■ Task brief:
Entries follow. Return each line that contains the word "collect".

■ The data:
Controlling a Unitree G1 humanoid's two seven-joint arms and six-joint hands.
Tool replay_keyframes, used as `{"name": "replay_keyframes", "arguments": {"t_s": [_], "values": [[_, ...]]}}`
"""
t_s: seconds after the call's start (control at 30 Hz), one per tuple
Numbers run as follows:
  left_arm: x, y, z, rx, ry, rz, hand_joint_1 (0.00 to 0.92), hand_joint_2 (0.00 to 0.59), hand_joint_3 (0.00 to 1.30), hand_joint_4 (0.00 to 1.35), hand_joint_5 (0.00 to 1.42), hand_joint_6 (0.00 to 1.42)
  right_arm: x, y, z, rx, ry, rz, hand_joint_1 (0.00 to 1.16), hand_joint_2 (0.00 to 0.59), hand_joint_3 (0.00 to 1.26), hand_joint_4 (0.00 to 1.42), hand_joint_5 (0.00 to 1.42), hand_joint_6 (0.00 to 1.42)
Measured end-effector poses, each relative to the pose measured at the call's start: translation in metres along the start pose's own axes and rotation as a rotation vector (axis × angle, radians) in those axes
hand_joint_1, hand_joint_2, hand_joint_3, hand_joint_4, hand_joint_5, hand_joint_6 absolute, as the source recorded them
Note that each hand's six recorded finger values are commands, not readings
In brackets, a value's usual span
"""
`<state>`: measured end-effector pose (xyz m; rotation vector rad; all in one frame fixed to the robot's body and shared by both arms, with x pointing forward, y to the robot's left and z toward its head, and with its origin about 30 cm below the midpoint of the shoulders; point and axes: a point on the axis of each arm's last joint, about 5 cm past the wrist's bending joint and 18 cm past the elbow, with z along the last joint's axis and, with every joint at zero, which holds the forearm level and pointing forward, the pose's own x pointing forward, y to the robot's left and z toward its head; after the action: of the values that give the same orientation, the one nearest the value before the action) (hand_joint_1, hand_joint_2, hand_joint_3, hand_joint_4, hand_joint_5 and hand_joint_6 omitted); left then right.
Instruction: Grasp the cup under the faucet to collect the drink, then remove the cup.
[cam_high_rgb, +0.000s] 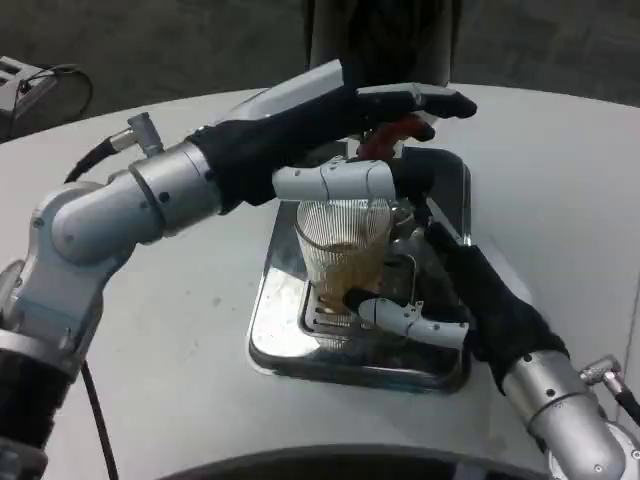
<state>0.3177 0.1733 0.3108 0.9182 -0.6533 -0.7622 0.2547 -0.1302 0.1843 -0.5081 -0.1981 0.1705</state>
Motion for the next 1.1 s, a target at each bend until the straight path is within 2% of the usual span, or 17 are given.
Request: {"name": "replay_keyframes", "arguments": {"t_s": [0.23, 0.53, 0.8, 1.1], "values": [[-0.001, 0.002, 0.0011, 0.013, 0.003, -0.005, 0.0, 0.0, 0.21, 0.12, 0.19, 0.11, 0.008, 0.0027, 0.005, 0.016, -0.012, 0.001, 0.72, 0.2, 0.0, 0.0, 0.0, 0.07], [-0.003, 0.004, 0.0031, 0.027, 0.004, -0.018, 0.0, 0.0, 0.21, 0.13, 0.2, 0.11, 0.012, 0.0056, 0.0038, 0.037, -0.002, 0.013, 0.72, 0.2, 0.0, 0.0, 0.0, 0.05], [-0.004, 0.007, 0.0049, 0.04, 0.009, -0.025, 0.0, 0.0, 0.22, 0.14, 0.2, 0.11, 0.018, 0.0114, 0.0075, 0.065, -0.04, 0.012, 0.72, 0.2, 0.0, 0.0, 0.0, 0.05], [-0.005, 0.009, 0.0066, 0.046, 0.014, -0.032, 0.0, 0.0, 0.23, 0.15, 0.2, 0.11, 0.022, 0.0171, 0.0058, 0.076, -0.035, 0.011, 0.72, 0.2, 0.0, 0.0, 0.0, 0.06]]}}
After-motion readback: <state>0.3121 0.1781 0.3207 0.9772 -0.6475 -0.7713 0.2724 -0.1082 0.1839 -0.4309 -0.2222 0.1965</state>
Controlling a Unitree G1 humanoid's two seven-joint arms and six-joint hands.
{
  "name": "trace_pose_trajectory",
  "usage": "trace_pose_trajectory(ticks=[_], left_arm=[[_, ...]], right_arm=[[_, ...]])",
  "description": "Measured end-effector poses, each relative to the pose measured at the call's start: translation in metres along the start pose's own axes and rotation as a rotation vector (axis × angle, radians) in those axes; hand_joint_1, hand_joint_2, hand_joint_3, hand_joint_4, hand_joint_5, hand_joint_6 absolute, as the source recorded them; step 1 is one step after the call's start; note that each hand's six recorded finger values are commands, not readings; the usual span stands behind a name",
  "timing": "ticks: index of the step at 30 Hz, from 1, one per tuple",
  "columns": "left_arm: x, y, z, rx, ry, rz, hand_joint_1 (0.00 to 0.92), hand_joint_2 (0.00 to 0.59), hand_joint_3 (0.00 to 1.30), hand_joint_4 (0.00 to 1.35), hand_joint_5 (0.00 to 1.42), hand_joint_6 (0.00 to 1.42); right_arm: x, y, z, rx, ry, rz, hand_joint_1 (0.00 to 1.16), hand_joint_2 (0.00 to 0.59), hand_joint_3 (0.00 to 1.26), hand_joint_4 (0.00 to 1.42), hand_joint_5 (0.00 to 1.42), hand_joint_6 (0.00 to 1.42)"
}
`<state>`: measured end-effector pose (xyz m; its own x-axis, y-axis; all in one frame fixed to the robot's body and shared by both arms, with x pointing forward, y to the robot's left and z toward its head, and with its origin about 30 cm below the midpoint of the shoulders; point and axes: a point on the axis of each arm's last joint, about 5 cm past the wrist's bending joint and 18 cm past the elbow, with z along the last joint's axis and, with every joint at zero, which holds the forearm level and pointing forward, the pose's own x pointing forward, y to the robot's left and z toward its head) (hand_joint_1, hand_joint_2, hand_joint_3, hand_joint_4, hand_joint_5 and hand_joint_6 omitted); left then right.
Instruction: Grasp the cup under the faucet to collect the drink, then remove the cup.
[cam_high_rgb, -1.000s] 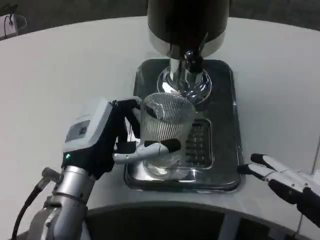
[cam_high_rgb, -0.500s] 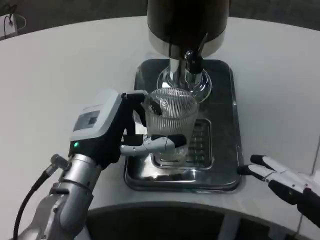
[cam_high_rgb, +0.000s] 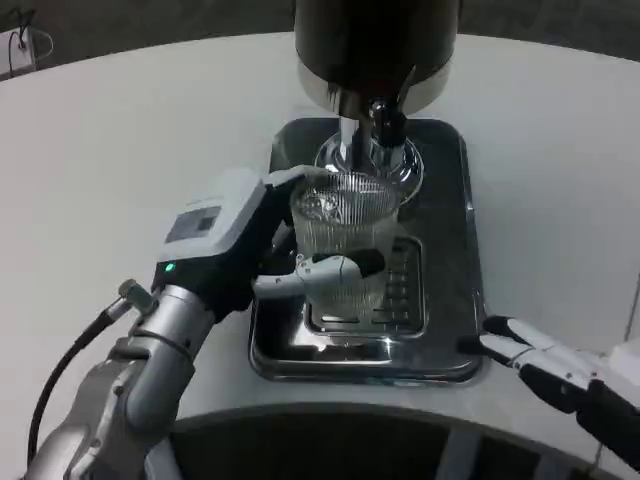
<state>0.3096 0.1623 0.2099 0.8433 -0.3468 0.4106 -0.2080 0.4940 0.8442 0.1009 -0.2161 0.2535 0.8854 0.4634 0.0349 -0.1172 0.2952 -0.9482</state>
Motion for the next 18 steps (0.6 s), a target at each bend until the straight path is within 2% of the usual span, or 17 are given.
trace_pose_trajectory(ticks=[10, 18], left_arm=[[0.003, 0.005, 0.0028, -0.028, -0.009, -0.027, 0.05, 0.027, 0.16, 0.05, 0.25, 0.55], [0.008, 0.012, 0.0148, -0.042, -0.069, -0.014, 0.05, 0.028, 0.14, 0.02, 0.22, 0.5]], right_arm=[[0.004, 0.0017, 0.0005, 0.006, -0.023, 0.013, 0.48, 0.426, 0.11, 0.01, 0.1, 0.14], [0.007, 0.0032, 0.0007, 0.019, -0.031, 0.023, 0.48, 0.43, 0.11, 0.01, 0.1, 0.15]])
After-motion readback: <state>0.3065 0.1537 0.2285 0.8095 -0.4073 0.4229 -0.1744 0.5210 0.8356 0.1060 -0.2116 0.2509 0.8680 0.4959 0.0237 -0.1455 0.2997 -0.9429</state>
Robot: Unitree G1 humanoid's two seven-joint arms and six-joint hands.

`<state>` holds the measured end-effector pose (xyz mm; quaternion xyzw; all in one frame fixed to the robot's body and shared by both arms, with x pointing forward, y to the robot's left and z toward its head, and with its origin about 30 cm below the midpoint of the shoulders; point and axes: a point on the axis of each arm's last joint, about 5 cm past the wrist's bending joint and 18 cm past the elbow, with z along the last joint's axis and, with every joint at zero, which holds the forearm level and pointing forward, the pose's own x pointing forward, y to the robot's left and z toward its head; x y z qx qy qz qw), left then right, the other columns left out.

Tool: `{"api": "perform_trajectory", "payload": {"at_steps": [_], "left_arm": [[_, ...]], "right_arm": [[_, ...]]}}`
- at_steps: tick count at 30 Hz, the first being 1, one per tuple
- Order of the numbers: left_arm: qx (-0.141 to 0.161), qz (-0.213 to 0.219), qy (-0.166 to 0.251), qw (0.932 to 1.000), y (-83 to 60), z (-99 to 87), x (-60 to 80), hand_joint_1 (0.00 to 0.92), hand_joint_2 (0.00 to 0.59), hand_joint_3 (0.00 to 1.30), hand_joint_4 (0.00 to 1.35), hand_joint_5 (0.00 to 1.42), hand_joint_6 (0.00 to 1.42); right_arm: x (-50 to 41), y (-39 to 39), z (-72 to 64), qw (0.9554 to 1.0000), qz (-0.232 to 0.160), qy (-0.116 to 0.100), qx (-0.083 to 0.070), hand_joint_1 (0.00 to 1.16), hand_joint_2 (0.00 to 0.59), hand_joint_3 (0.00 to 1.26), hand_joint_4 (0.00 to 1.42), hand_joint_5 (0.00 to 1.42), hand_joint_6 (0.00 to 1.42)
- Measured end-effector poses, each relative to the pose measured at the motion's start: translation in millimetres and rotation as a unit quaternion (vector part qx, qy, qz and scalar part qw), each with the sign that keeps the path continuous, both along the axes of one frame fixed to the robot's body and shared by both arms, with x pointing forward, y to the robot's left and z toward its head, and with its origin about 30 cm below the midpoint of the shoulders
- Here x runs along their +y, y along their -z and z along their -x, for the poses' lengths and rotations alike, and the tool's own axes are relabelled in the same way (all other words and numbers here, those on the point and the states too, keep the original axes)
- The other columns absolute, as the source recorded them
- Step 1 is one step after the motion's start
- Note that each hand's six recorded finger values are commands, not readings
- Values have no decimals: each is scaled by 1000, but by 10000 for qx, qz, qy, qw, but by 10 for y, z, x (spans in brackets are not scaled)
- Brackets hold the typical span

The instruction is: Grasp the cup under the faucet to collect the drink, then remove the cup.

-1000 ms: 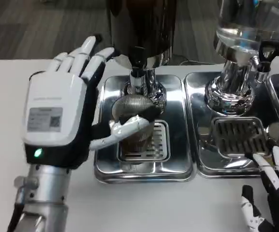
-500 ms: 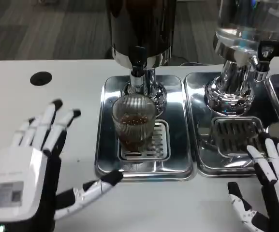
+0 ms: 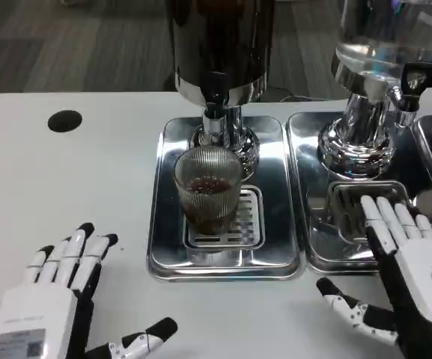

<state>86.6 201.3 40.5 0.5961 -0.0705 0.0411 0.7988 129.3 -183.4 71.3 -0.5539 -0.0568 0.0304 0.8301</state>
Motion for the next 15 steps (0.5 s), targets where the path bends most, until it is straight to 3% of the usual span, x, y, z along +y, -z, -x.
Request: {"api": "perform_trajectory", "payload": {"at_steps": [6, 10, 13, 15], "left_arm": [[21, -29, 5, 10000, 31, -25, 20, 0, 73, 281, 0, 154, 125], [-177, -16, 41, 9998, 30, -5, 42, 0, 83, 311, 0, 164, 127], [-229, -13, 30, 9997, 32, 10, 51, 0, 133, 437, 24, 186, 146], [-213, 34, 5, 9998, 37, 35, 54, 0, 144, 531, 40, 197, 155]], "right_arm": [[75, -171, -218, 9977, -520, -204, 384, 556, 180, 0, 0, 0, 0], [111, -290, -401, 9942, -727, -373, 695, 544, 166, 0, 0, 0, 0], [177, -396, -548, 9910, -906, -511, 838, 524, 163, 0, 0, 0, 0], [249, -480, -656, 9888, -1051, -652, 835, 495, 144, 0, 0, 0, 0]]}}
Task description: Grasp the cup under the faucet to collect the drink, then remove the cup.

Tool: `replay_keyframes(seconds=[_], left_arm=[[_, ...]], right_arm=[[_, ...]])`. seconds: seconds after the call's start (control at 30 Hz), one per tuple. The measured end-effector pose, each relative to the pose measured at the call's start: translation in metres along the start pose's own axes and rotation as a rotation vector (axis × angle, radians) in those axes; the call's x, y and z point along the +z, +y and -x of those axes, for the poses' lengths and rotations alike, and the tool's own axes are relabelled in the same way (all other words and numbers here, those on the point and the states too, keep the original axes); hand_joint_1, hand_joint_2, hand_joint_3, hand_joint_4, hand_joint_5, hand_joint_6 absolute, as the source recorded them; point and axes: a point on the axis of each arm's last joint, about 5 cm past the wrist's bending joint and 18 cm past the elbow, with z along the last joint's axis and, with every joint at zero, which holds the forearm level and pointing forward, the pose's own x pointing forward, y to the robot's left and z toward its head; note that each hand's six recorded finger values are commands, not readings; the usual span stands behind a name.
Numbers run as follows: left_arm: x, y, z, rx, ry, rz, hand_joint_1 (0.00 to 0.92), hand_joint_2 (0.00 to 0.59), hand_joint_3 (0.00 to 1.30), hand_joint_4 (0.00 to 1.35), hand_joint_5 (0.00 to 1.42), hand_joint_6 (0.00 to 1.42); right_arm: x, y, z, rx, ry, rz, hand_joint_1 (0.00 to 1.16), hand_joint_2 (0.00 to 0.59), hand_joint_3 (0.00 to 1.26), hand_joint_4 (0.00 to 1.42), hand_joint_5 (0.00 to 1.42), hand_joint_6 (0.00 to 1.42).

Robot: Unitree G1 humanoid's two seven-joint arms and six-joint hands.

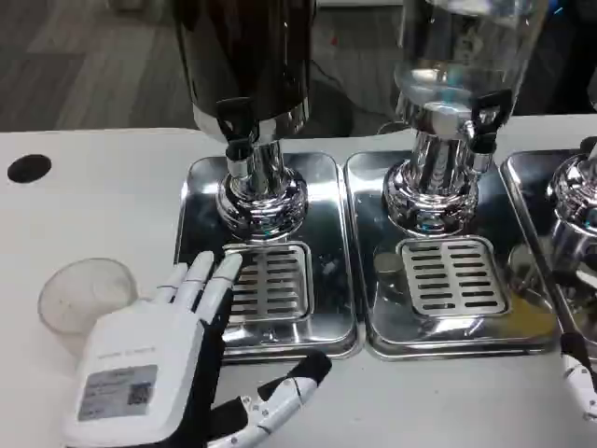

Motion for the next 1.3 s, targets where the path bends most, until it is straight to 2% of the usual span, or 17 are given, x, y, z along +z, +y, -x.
replay_keyframes(seconds=[0.73, 1.3], left_arm=[[0.001, -0.0053, -0.0048, -0.013, -0.016, 0.006, 0.0, 0.119, 0.14, 0.01, 0.11, 0.28], [-0.0022, -0.0047, -0.0077, 0.0, -0.007, 0.015, 0.0, 0.115, 0.14, 0.02, 0.12, 0.3]], right_arm=[[0.0022, 0.0014, -0.0036, 0.005, -0.01, -0.008, 0.56, 0.499, 0.23, 0.06, 0.03, 0.0], [0.0023, 0.0062, -0.0023, 0.005, 0.001, -0.037, 0.57, 0.488, 0.21, 0.08, 0.04, 0.0]])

■ Worked solution:
Instruction: Grasp the cup under the faucet to collect the drink, then remove the cup.
Instruction: Grasp the cup under the faucet to collect the drink, then remove the cup.
The instruction is: Grasp the cup under the faucet to collect the drink, then remove the cup.
Task description: Grasp the cup under the faucet to collect the drink, then remove the cup.

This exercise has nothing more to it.